» **WHAT YOU SHOULD DO**:
Transcribe only part of the material below: the lines from the one containing "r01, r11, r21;" through the one containing "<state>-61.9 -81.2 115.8", inclusive, exactly as written.

::::::::::

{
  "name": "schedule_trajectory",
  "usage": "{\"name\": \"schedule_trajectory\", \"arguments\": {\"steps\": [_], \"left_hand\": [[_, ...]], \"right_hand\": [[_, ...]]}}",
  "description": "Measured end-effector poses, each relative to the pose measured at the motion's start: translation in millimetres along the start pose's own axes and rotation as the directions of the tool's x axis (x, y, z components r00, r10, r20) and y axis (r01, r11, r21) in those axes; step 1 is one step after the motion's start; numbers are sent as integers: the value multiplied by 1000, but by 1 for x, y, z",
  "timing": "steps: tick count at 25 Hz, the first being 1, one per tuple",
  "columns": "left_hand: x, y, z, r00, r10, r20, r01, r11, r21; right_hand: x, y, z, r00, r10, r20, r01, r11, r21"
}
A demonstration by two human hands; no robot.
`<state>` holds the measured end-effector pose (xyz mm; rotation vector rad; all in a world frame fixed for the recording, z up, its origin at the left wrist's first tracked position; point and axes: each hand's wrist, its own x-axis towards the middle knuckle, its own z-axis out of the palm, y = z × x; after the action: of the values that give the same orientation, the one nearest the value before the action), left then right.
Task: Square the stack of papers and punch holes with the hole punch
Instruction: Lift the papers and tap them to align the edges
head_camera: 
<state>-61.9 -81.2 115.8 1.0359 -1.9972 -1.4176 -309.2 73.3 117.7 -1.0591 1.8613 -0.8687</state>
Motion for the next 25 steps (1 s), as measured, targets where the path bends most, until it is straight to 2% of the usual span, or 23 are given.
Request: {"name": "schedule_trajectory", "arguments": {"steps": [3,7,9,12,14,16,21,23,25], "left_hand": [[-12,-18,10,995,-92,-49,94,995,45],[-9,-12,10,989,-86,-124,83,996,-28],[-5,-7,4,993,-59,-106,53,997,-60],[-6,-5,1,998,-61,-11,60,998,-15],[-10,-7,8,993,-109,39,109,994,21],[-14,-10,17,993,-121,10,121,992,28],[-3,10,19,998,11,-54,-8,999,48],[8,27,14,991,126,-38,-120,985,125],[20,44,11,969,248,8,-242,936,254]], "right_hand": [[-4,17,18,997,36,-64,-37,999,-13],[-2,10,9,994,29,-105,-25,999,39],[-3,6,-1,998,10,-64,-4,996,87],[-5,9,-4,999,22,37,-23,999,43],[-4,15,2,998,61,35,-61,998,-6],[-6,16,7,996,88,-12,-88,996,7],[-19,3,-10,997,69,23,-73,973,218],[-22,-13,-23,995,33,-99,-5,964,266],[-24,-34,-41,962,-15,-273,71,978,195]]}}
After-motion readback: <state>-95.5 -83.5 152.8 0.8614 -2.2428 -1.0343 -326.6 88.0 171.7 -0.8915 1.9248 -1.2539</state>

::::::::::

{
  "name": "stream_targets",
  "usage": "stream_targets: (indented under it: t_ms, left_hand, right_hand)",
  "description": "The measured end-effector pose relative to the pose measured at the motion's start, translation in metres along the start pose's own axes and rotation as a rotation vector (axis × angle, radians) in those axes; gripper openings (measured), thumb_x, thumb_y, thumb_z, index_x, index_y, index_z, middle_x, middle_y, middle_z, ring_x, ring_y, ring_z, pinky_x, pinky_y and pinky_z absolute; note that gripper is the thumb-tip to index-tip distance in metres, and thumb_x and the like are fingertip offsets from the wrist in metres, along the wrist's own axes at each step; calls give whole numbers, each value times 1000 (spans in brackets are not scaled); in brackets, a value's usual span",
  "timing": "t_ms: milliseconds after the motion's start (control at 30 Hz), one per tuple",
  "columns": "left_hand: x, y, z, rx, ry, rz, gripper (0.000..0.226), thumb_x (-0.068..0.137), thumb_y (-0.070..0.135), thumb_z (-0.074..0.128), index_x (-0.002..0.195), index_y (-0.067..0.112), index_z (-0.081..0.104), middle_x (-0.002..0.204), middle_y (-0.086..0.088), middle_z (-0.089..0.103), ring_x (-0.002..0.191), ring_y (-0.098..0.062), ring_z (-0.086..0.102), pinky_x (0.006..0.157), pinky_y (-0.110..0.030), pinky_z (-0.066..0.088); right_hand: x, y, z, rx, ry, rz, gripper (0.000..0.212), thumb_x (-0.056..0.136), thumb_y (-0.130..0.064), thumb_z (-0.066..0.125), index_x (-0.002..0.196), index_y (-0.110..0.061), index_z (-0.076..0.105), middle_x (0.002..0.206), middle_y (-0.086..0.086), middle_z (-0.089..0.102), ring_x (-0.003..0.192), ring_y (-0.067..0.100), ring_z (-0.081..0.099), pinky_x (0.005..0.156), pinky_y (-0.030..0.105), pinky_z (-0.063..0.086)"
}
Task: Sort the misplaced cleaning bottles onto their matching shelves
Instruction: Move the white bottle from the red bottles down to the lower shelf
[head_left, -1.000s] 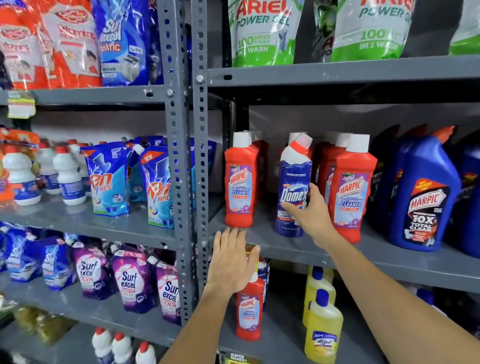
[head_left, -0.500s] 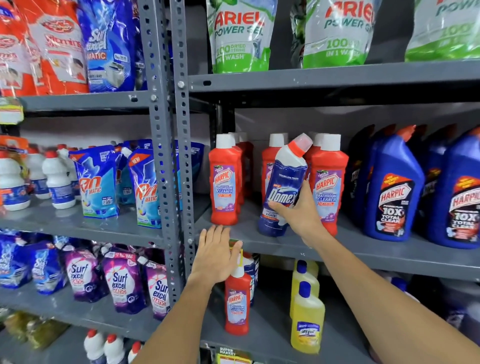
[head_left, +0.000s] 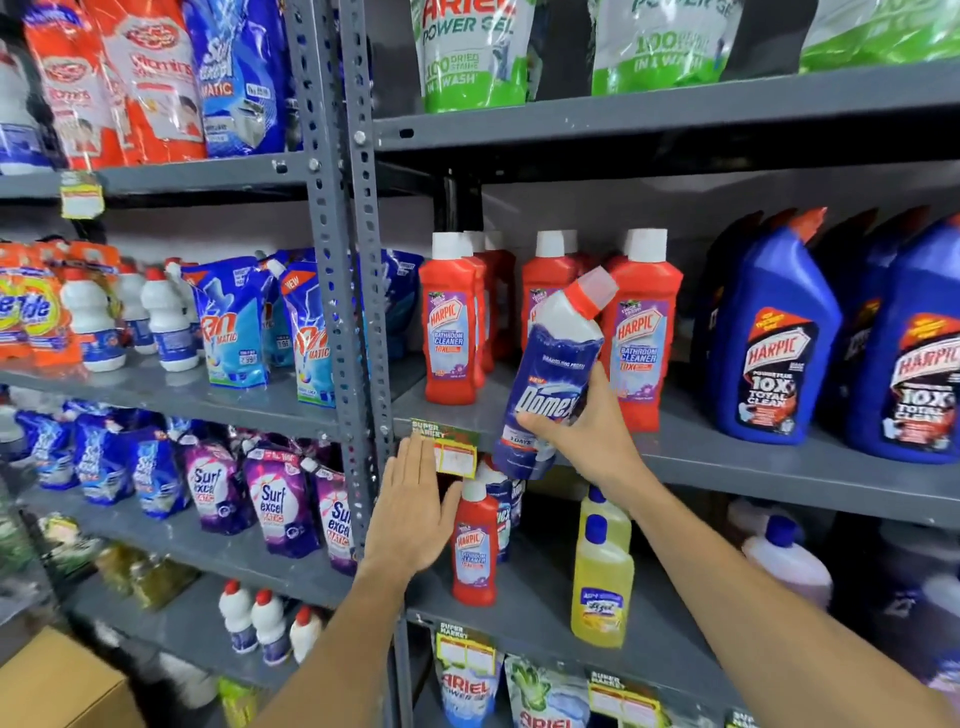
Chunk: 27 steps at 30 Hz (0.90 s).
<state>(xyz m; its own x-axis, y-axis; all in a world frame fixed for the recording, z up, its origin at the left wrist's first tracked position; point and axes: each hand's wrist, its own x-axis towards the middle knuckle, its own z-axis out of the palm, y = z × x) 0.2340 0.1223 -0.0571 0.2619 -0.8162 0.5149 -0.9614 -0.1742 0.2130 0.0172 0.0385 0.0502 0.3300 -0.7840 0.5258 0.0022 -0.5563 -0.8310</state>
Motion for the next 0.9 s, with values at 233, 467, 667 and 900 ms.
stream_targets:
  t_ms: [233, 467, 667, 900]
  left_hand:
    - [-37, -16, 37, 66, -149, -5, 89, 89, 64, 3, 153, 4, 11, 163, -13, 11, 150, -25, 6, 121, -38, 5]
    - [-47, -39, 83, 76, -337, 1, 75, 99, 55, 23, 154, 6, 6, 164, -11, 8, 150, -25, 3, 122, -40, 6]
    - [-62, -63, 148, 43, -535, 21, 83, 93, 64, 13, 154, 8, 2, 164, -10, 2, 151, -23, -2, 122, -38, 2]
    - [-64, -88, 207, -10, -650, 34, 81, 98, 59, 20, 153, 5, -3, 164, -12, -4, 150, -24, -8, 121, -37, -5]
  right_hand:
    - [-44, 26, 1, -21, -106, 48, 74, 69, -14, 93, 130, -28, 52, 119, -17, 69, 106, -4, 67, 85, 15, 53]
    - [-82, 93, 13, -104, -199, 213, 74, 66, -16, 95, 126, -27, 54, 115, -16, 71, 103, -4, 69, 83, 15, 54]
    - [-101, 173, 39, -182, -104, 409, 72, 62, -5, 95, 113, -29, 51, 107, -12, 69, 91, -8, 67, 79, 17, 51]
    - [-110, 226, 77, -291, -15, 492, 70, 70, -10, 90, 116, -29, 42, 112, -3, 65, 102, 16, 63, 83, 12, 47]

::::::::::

» **RESPONSE BELOW**:
  "columns": "left_hand: x, y, z, r00, r10, r20, r01, r11, r21; right_hand: x, y, z, r00, r10, r20, r01, r11, r21"
}
A demonstration by two human hands; no robot.
`<state>` holds the measured end-effector pose (xyz mm; rotation vector rad; all in a world frame fixed for the recording, z up, its origin at the left wrist's first tracked position; point and axes: each hand's wrist, its own x-axis towards the middle knuckle, its own z-axis out of the palm, y = z × x; after the action: of the values that give the same orientation, the one nearest the value before the action), left then right.
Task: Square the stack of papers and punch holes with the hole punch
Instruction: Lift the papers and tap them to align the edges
head_camera: 
<state>-61.9 -81.2 115.8 1.0359 -1.9972 -1.4176 -309.2 73.3 117.7 -1.0591 1.8613 -0.8687</state>

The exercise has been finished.